- WHAT THE TASK ASKS
Beginning with the line that contains "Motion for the", copy each remaining line of the data below exactly.

- INFORMATION SHOWN

Content starts

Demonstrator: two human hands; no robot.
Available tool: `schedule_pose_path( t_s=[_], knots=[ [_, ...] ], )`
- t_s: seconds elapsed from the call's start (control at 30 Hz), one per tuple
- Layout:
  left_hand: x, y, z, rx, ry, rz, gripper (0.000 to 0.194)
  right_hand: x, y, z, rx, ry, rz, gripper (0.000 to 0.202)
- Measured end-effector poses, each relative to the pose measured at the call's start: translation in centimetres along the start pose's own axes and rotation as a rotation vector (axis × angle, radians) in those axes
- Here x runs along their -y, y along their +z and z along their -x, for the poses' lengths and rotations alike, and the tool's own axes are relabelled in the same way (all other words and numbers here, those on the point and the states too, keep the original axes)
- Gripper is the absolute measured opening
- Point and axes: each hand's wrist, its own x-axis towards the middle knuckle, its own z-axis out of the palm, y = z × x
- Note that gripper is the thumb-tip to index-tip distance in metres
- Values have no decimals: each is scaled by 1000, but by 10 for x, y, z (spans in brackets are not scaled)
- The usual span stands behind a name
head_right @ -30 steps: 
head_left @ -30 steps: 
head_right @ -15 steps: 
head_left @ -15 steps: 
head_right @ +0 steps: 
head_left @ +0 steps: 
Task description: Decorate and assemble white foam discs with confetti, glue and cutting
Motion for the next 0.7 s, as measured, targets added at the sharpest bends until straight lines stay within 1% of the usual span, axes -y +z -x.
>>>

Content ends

- ANSWER FOR THIS EXERCISE
Motion for the next 0.7 s, as measured, targets added at the sharpest bends until straight lines stay within 1% of the usual span, axes -y +z -x.
>>>

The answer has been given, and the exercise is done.